Para celebrar la Semana Santa, muchos se olvidan de la playa, y tienen razón. ¿Cómo puedes llamar vacaciones a medio metro de arena, caminando entre miles de cuerpos, el olor a bronceador, a gente, a mangos con chile? Ay, no, qué flojera. Aunque, claro, la playa siempre siempre tendrá su encanto.
Pero para los que no quieren ese escenario, las opciones se abren en un abanico de muchos matices: ¿aventura en los rápidos de Veracruz? ¿viajes alucinantes por las zonas arqueológicas? No, y espenren: el centro histórico de la ciudad de México está que deslumbra. No me lo crean: ¡vayan! La sorpresa será gratísima, aún con el molote de bambú que cubre la magnífica vista de la Catedral Metropolitana (Me refiero a la exposición Cenizas y nieve, que también hay que visitar).

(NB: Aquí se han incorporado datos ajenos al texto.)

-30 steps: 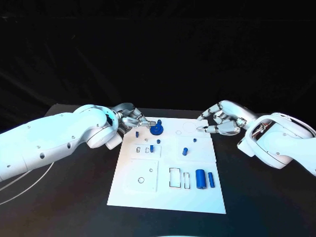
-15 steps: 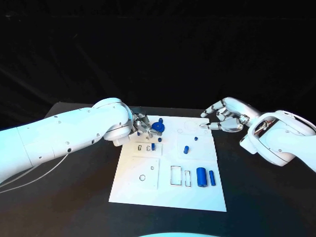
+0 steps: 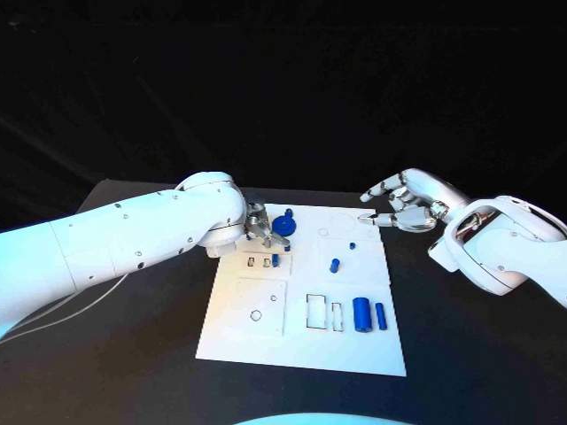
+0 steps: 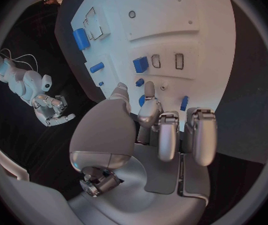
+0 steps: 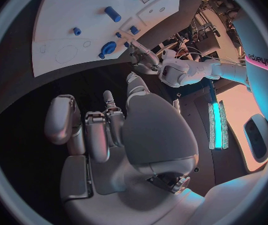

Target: Assemble the parts on the task board

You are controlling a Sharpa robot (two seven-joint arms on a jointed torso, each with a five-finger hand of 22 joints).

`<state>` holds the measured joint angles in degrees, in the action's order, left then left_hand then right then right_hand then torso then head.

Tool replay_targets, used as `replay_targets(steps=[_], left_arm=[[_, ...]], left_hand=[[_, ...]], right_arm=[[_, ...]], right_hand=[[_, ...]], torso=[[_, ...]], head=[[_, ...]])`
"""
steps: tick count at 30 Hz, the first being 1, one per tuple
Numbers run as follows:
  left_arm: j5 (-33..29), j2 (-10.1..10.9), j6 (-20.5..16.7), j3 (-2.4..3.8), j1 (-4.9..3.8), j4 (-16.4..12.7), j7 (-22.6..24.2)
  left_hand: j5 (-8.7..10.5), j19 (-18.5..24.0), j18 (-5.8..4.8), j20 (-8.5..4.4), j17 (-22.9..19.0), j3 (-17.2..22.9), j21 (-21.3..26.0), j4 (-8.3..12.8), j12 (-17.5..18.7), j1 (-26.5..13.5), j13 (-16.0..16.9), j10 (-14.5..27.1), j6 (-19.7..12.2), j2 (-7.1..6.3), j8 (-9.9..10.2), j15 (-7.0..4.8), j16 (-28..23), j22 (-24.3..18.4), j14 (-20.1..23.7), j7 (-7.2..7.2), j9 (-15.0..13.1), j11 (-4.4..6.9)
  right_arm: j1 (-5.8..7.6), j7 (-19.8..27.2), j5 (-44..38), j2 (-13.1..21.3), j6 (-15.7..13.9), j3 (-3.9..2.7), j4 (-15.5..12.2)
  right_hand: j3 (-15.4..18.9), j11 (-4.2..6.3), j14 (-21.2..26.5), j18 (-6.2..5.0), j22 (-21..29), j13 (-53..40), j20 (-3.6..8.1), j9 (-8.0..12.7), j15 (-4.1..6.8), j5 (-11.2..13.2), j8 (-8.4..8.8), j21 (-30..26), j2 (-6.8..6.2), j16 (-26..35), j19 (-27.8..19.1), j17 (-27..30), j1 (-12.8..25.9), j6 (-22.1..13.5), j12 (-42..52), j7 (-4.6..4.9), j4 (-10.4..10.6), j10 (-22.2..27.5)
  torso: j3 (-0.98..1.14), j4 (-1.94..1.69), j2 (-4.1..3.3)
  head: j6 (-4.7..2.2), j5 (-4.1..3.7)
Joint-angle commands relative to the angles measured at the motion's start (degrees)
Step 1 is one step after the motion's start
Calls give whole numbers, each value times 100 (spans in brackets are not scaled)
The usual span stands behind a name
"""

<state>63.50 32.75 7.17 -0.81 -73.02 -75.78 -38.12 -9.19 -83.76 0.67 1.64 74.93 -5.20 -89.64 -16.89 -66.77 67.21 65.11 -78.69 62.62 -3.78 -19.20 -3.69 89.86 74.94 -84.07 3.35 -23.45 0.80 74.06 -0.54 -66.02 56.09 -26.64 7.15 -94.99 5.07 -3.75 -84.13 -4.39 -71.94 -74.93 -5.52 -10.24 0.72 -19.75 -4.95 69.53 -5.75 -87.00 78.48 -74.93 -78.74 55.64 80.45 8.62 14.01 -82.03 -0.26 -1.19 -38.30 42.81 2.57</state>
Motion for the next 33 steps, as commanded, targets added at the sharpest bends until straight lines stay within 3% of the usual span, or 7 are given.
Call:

Pero la verdad, creo que una ciudad colonial sería mi opción. Una de esas bellas ciudades donde el sol se difunina en suaves brisas SIN CONTAMINACIÓN, se come delicioso y se viven las tradiciones de la fecha. Aunque uno no sea católico, la piel se pone chinita con el silencio mísitico, las velas encendidas al anochecer, el sonido de las cadenas.
Taxco, Michoacán y San Luis Potosí son las primeras ciudades que me vienen a la mente cuando pienso en eso. ¿Tú conoces alguna ciudad donde se realicen estas procesiones tradionales de Semana Santa? ¡Platícanos!